The secret, inexplicable blueprint of all my desire and delight?

How did it end up there?

33.

JJ

The pain wakes me. I come to, having no idea where I am. I’m curled up, surrounded by something prickly. A strange smell. Something hard juts into my hip. My right fist is throbbing, and, when I try, I don’t seem to be able to straighten my fingers.

I shift, and there’s a rustling all around me. It’s very quiet. Then, from somewhere nearish but outside, I hear a car engine—a smooth, expensive car engine—start up and drive off, and I remember where I am. A soft thudding comes from much nearer, which means the horse is walking around in his stall. An explosion of air from horse nostrils. It’s a good sound. I was right to come here, I think. It’s going to be all right.

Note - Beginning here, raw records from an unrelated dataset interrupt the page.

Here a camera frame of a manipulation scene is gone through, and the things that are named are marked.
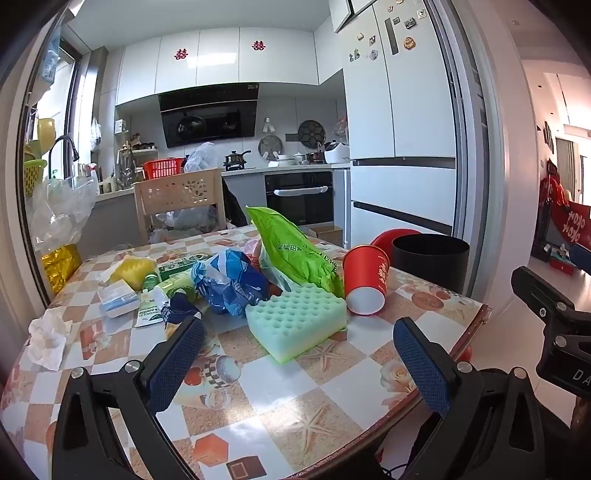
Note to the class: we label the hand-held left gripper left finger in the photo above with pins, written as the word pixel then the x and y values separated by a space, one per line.
pixel 178 364

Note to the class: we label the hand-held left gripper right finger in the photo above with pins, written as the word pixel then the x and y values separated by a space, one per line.
pixel 422 364

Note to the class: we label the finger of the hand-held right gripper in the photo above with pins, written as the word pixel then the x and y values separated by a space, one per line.
pixel 540 295
pixel 581 258

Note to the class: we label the dark blue snack wrapper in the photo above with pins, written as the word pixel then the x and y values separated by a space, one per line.
pixel 180 309

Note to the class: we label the green white packet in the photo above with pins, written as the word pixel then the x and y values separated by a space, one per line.
pixel 150 314

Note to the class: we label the pale green white-capped bottle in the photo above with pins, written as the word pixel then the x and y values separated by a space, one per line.
pixel 178 288

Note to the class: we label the white blue plastic box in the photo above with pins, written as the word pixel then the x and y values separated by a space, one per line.
pixel 117 297

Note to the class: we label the blue white plastic bag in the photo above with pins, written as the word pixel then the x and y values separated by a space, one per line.
pixel 231 281

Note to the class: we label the green drink carton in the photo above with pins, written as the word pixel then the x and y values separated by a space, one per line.
pixel 182 265

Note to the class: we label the black trash bin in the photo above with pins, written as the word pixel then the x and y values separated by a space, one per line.
pixel 429 265

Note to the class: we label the yellow plastic bag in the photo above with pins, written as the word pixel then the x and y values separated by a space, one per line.
pixel 134 270

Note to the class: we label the red paper cup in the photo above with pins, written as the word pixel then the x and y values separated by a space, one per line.
pixel 364 272

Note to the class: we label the green white sponge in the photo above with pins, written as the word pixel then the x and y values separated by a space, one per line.
pixel 295 318

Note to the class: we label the white tissue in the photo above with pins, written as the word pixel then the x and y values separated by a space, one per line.
pixel 46 339

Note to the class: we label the pink plastic bag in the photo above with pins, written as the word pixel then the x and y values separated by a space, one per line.
pixel 251 247

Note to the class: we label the green plastic bag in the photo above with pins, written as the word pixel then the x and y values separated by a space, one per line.
pixel 286 249

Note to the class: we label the red printed bag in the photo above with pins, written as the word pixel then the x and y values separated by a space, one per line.
pixel 572 221

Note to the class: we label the grey curtain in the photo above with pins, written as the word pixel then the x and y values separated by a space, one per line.
pixel 565 170

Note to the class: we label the red plastic stool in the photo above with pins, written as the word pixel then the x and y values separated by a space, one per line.
pixel 381 240

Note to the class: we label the grey plastic bag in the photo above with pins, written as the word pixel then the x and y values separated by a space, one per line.
pixel 189 217

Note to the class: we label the gold foil bag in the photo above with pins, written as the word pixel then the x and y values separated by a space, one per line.
pixel 60 267

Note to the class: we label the small cardboard box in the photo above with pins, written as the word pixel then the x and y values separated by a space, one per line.
pixel 325 235

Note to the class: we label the black jacket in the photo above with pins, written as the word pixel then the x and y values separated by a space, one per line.
pixel 233 205

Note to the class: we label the beige plastic chair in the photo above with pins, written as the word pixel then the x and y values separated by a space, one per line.
pixel 180 191

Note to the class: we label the large clear plastic bag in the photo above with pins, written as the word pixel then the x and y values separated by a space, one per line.
pixel 60 212

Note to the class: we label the red plastic basket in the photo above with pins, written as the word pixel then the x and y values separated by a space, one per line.
pixel 161 168

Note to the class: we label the black built-in oven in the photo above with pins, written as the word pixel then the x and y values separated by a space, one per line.
pixel 300 203

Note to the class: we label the white translucent plastic bag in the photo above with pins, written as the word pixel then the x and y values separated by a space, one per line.
pixel 203 157

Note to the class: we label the kitchen spice rack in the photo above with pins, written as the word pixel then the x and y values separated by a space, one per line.
pixel 134 157

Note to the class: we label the black cooking pot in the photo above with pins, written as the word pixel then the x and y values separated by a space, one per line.
pixel 235 159

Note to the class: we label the white rice cooker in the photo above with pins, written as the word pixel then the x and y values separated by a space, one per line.
pixel 336 152

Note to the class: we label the white pot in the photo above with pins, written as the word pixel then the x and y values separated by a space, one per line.
pixel 287 160

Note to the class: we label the dark pot with lid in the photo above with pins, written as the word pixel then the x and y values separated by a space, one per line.
pixel 315 157

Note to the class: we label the green plastic basket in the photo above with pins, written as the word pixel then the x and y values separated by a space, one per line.
pixel 34 177

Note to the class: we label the round metal tray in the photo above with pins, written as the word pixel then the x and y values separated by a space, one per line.
pixel 270 146

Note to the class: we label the hanging white plastic bag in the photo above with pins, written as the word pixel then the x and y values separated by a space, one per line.
pixel 95 136

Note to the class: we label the white refrigerator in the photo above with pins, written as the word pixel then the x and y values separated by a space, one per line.
pixel 401 92

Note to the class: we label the black kitchen faucet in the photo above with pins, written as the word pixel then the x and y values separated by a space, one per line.
pixel 64 143

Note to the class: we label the black range hood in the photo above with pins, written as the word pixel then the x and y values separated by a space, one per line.
pixel 207 115

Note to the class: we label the yellow bowl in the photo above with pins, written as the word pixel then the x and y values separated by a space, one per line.
pixel 46 134

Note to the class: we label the group of fridge magnets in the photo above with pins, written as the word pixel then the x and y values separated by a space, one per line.
pixel 408 44

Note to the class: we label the white upper cabinets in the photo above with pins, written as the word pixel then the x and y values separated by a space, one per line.
pixel 217 60

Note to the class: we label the red paper decal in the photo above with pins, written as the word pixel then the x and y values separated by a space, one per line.
pixel 258 45
pixel 181 54

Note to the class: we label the white wall hook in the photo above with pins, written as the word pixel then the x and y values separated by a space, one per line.
pixel 268 125

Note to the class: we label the dark round wall tray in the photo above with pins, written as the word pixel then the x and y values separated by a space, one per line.
pixel 312 133

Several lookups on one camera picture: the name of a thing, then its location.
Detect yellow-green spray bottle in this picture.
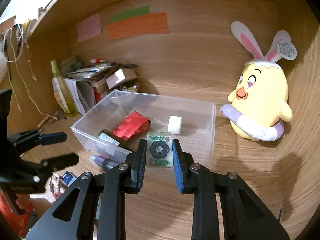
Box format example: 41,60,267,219
50,59,75,113

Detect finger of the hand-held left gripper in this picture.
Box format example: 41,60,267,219
20,153,80,181
7,129,68,155

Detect wooden stick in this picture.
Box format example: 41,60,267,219
37,116,50,128

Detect pink paper note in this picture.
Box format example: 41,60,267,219
77,14,102,42

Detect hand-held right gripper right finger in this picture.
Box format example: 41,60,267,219
171,139,290,240

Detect person's orange clothing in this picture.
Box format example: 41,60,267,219
0,192,34,239

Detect orange paper note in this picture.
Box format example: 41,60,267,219
108,12,169,40

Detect folded white papers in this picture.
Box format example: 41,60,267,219
52,77,93,115

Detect red foil pouch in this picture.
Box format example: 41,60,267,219
111,111,152,142

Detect small blue packet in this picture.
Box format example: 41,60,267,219
61,171,76,187

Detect green paper note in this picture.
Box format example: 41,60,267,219
109,6,150,23

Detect dark glass bottle white label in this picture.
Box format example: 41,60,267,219
96,129,137,153

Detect small white cardboard box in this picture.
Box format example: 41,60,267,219
105,67,138,89

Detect clear plastic storage bin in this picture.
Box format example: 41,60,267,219
70,89,216,173

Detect yellow chick plush toy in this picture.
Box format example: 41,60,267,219
220,21,298,142

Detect dark purple spray bottle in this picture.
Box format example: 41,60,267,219
90,154,123,173

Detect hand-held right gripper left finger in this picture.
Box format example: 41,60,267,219
25,138,148,240

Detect stack of books and papers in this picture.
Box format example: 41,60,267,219
60,55,118,80

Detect pink braided rope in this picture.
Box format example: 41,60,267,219
49,175,65,200

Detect white cable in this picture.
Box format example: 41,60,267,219
6,27,59,120

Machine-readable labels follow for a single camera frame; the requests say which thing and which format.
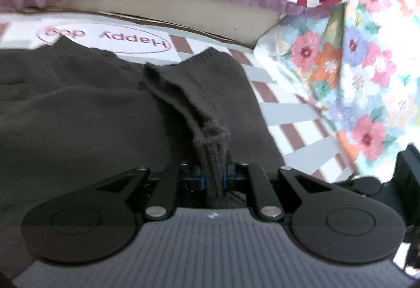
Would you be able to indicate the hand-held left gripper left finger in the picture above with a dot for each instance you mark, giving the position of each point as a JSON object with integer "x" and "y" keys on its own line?
{"x": 200, "y": 181}

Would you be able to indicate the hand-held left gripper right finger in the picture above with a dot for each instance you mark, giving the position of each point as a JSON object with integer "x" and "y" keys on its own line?
{"x": 225, "y": 181}

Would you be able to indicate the dark brown knit sweater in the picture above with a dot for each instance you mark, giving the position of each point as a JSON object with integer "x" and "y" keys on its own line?
{"x": 82, "y": 127}

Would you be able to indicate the striped printed mat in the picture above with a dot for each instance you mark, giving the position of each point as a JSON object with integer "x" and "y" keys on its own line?
{"x": 295, "y": 110}

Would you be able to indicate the floral blanket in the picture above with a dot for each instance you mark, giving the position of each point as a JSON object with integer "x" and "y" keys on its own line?
{"x": 377, "y": 61}

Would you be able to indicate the beige bed base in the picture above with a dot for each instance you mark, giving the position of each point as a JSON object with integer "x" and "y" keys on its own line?
{"x": 164, "y": 12}

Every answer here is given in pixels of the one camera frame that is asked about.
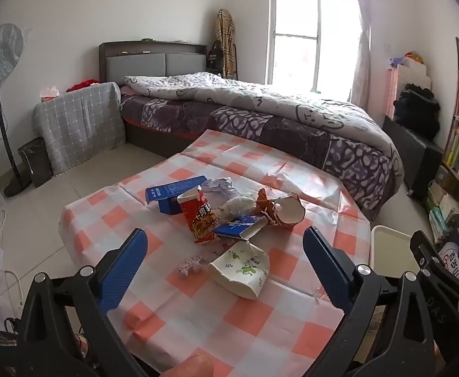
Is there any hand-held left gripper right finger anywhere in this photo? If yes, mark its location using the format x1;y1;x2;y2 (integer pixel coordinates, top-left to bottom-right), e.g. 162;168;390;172
303;227;446;377

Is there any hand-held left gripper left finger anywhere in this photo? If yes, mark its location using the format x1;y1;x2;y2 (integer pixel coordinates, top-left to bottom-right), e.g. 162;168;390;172
17;228;148;377

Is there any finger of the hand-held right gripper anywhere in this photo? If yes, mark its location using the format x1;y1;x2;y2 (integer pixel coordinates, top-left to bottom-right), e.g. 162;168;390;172
410;230;459;362

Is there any white plastic bin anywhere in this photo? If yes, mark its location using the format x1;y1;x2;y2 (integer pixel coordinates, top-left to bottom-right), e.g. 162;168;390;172
370;225;411;276

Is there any torn brown paper bag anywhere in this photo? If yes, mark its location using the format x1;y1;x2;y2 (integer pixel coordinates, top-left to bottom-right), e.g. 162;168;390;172
255;188;306;229

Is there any white paper sheet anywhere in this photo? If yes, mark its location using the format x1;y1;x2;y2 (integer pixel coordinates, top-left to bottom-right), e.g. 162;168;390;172
203;177;241;202

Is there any stack of packets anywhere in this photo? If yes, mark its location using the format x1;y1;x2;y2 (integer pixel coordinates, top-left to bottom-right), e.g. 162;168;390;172
426;181;459;244

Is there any small crumpled pink wrapper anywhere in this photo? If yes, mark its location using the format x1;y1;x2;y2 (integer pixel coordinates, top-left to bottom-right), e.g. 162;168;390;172
178;255;203;278

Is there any white floral paper cup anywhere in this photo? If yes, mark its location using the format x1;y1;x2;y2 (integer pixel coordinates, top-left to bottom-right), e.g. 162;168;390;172
207;240;271;300

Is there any table with checked tablecloth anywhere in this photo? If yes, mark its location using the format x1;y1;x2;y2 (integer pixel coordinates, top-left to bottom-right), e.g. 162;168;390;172
58;129;371;377

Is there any blue cardboard box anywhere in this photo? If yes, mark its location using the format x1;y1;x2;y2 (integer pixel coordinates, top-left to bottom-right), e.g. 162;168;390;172
145;175;209;215

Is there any red snack carton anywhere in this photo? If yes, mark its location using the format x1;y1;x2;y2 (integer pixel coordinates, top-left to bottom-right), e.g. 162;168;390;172
177;186;219;245

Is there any small blue flat box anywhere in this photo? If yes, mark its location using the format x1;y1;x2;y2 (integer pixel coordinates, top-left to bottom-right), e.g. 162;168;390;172
213;214;268;241

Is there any black low cabinet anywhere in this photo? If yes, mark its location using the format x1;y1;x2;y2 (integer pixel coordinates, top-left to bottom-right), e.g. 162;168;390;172
382;116;444;202

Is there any white speckled plastic bag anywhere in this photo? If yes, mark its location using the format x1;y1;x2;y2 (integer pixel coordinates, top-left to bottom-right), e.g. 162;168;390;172
214;195;256;221

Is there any black waste bin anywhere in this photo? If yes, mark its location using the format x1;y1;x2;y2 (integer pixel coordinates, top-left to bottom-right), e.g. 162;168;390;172
17;137;53;188

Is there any bed with purple sheet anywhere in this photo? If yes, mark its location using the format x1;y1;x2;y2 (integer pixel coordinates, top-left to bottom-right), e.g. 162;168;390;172
119;86;405;221

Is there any grey checked covered cabinet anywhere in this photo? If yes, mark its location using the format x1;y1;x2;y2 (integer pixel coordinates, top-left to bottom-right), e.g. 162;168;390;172
33;82;127;176

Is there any pile of black clothing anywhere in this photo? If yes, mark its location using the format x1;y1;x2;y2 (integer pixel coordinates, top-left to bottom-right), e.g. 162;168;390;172
393;83;441;141

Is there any white storage box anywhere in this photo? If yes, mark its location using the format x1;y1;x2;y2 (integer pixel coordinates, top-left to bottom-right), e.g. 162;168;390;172
396;59;432;93

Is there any red cloth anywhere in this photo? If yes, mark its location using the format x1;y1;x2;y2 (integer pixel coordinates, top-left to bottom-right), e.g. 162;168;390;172
66;79;101;93

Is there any white cartoon-print duvet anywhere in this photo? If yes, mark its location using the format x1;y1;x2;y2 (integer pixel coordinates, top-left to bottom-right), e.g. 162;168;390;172
120;72;401;173

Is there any pile of colourful toys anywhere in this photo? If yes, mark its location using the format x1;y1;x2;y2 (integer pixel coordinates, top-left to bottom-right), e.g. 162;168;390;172
389;51;425;67

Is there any grey padded headboard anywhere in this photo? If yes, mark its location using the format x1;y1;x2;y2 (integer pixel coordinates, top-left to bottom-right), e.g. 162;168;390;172
99;40;208;87

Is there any white curtain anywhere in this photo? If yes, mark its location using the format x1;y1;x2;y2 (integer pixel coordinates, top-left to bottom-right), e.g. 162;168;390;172
349;0;372;108

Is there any black bag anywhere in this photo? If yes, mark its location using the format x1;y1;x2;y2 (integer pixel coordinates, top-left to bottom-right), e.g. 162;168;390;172
206;40;223;74

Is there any window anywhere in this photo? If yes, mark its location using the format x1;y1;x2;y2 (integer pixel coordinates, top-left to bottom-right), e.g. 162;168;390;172
269;0;361;99

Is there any plaid coat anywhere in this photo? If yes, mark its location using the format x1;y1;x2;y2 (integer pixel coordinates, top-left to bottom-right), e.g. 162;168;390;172
215;8;237;80

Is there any white power cable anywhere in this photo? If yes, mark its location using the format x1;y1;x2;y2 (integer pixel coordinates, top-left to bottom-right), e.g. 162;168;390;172
0;260;25;323

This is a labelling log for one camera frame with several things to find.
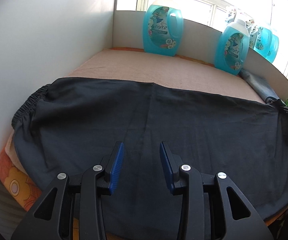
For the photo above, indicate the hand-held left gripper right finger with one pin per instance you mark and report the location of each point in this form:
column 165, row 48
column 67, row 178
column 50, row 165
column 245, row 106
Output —
column 166, row 170

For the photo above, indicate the white cabinet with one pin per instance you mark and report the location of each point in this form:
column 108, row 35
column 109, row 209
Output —
column 46, row 30

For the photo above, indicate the folded blue jeans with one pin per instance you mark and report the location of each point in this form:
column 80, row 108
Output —
column 258, row 85

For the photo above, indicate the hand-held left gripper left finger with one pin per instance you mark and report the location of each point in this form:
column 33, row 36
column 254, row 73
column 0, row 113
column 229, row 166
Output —
column 116, row 170

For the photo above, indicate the blue detergent bottle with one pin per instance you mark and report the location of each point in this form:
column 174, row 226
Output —
column 275, row 47
column 263, row 42
column 230, row 50
column 159, row 30

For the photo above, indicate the detergent refill pouch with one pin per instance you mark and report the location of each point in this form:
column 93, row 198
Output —
column 230, row 13
column 253, row 33

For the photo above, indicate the black pants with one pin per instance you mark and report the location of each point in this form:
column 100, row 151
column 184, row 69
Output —
column 144, row 120

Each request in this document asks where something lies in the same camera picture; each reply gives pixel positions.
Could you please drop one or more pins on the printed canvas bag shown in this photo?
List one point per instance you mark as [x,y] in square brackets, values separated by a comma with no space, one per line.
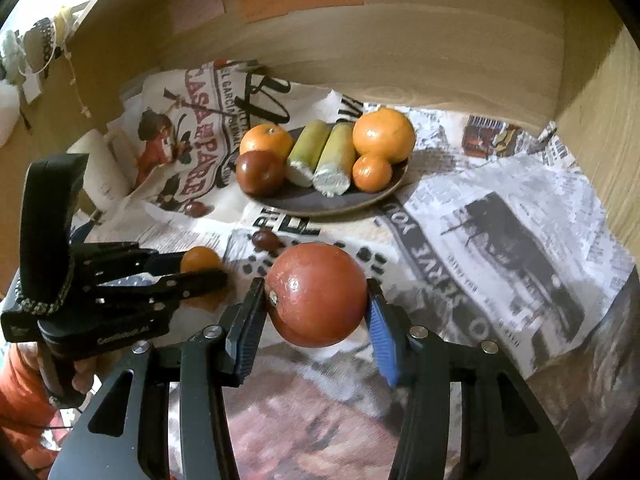
[200,145]

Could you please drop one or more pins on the beaded dark headband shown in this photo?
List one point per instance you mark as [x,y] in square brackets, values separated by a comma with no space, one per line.
[40,42]

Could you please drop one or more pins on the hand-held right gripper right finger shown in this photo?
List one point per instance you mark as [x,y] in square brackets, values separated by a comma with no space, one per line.
[382,341]

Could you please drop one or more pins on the thick sugarcane piece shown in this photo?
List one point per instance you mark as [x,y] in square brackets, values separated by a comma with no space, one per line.
[334,160]

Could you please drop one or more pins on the pink sticky note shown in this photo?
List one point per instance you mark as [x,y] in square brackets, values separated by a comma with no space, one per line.
[197,5]

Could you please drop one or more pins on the dark round plate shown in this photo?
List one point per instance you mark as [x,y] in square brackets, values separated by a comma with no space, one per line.
[320,203]

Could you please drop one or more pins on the red white tube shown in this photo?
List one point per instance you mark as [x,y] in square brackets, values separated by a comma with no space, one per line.
[235,63]

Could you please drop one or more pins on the white paper stack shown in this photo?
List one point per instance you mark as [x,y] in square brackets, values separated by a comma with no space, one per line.
[134,92]

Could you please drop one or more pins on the newspaper print tablecloth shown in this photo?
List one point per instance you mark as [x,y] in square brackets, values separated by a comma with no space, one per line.
[500,240]

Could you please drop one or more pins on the white powder puff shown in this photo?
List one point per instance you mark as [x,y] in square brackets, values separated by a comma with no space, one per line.
[7,110]

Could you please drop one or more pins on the white hanging tag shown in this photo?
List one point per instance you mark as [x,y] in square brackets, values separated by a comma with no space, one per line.
[32,89]

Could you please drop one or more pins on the small tangerine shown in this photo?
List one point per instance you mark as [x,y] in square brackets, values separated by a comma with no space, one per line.
[200,258]
[371,173]

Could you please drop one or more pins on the large orange with sticker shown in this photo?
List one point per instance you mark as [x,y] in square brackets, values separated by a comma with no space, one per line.
[384,132]

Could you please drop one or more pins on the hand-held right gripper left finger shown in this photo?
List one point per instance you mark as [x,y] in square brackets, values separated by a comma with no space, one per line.
[250,332]

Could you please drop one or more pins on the medium orange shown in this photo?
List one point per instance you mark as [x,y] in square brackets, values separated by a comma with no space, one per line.
[265,139]

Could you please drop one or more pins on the beige paper cup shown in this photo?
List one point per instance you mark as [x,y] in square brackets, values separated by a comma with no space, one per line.
[100,170]

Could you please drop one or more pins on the thin sugarcane piece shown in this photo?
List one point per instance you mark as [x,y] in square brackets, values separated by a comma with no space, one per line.
[307,152]

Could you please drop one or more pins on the white fluffy scrunchie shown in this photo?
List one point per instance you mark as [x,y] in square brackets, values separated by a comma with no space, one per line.
[11,55]

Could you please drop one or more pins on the person's left hand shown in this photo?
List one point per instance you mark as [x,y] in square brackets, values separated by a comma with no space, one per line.
[87,372]

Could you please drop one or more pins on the dark red date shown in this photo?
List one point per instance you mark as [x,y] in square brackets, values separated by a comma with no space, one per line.
[195,209]
[264,240]

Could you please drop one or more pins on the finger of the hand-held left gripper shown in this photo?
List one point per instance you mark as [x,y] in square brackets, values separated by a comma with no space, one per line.
[190,285]
[120,260]

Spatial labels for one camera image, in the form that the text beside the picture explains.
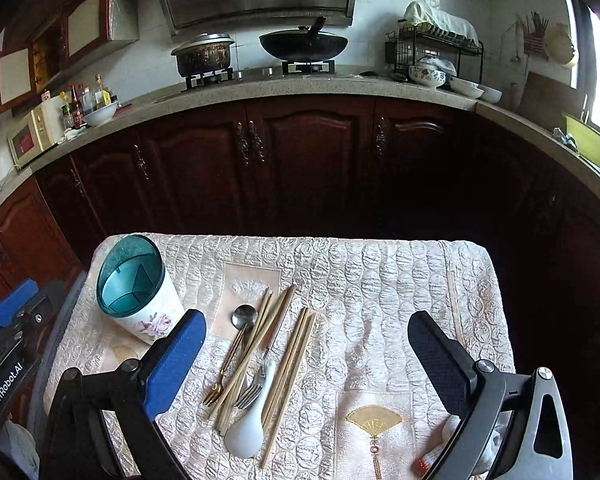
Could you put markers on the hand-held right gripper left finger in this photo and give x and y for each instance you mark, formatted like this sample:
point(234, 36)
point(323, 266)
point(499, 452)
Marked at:
point(175, 360)

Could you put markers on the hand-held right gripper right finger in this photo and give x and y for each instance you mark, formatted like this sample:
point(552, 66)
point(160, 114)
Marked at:
point(440, 360)

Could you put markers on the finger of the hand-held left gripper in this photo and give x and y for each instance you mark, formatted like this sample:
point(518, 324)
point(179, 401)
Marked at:
point(12, 302)

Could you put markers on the floral teal utensil holder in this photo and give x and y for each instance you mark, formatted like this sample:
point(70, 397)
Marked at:
point(150, 317)

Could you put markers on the white ceramic spoon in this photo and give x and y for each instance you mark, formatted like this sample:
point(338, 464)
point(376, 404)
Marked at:
point(245, 435)

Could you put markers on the pile of wooden chopsticks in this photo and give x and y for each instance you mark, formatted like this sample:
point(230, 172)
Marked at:
point(291, 360)

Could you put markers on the pale crumpled cloth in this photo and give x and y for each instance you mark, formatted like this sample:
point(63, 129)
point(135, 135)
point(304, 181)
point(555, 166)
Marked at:
point(17, 447)

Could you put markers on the quilted cream tablecloth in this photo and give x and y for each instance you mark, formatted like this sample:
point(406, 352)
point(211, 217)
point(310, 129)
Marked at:
point(380, 310)

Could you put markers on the red white packet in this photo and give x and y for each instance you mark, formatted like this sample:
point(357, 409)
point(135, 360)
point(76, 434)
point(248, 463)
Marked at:
point(430, 460)

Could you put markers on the white crumpled bag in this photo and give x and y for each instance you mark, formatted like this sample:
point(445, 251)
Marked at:
point(497, 442)

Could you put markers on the yellow countertop appliance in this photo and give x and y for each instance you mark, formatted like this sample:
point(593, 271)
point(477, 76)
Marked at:
point(30, 135)

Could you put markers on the red sauce bottle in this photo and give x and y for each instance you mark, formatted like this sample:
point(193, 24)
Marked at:
point(75, 110)

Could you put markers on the large white bowl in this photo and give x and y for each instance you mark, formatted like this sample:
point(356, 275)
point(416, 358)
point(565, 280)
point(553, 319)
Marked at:
point(101, 114)

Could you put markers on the clear glass bottle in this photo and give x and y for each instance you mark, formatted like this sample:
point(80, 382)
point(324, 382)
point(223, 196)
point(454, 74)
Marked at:
point(88, 102)

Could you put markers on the yellow oil bottle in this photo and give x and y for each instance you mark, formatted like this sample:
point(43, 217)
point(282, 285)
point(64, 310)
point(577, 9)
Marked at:
point(99, 95)

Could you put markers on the dark wooden base cabinets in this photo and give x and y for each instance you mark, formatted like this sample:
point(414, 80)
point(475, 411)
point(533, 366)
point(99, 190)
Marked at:
point(305, 170)

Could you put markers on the green plastic basin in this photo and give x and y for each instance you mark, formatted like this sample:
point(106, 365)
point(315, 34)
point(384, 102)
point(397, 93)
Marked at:
point(592, 145)

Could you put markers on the wooden cutting board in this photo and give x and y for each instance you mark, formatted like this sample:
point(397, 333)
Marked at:
point(550, 105)

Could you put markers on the floral ceramic bowl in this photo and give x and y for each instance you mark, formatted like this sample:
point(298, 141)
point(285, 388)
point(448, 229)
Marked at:
point(427, 77)

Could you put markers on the stone kitchen countertop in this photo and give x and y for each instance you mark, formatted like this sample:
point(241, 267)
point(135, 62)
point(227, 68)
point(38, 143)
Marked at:
point(330, 87)

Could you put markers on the gas stove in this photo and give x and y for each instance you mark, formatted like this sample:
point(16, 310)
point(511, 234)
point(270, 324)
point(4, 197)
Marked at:
point(260, 74)

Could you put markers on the blackened pot with lid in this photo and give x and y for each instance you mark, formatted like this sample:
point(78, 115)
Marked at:
point(202, 57)

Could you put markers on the black wok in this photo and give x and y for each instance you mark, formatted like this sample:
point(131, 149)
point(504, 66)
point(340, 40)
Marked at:
point(302, 49)

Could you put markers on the white cloth cover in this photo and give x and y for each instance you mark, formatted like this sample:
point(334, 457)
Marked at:
point(445, 22)

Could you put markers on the bamboo strainer ladle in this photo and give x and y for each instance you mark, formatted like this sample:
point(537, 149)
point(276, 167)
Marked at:
point(562, 45)

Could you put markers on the black wok ladle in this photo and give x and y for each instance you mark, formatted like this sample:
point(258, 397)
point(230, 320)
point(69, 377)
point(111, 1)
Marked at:
point(316, 25)

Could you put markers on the wooden wall cabinet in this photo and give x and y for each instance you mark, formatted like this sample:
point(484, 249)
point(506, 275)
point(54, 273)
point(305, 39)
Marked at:
point(85, 25)

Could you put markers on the wall chopstick basket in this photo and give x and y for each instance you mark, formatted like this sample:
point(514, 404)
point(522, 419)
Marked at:
point(534, 40)

I had to break in to the stable last night: the door was locked, which surprised me—it hadn’t occurred to me that people would lock a horse in for the night, but luckily one window was open, so I slithered through, scraping a load of skin off my hip bones on the windowsill in the process. The horse was moving around but didn’t seem alarmed at my appearance. He didn’t start making a lot of noise, anyway. I spoke to him in a low voice, reminding him who I was. I could just see the gleam of his eyes in the dark. He seemed mildly curious, that’s all.

I didn’t want to put the light on in case someone saw it, but I
remembered that the stable was divided into three loose boxes and a small extra bit at the end for tack. There are wooden walls in between that don’t go all the way up to the ceiling. The end box is where Subadar lives; the middle one is empty, apart from a couple bales of hay and odds and ends, and the one at the other end is where they keep the straw for his bed, and tools, and his food and stuff. There’s a big stack of straw bales—I remembered that you couldn’t see the top when I was here before, but that was a couple weeks ago, and there is less now. Still, I climbed up and made a sort of hollow where I couldn’t be seen from the door, and fluffed lots of straw around myself, so I’d be pretty hard to spot even if you were standing right next to me. The only bad moment was when I slid down to fetch one of Subadar’s stripy horse blankets. I reckoned he wouldn’t mind. I managed to knock over a metal bucket in the dark, and it made a horrendously loud clanking and ringing noise as it rolled around on the brick floor. I froze, sweat springing in my armpits, waiting for lights to come on everywhere and police sirens to start, but nothing happened. I suppose Subadar kicks buckets quite often. I climbed up onto my straw platform and lay down, pulling the blanket over my head, trying not to giggle with nervous horror because I had kicked the bucket.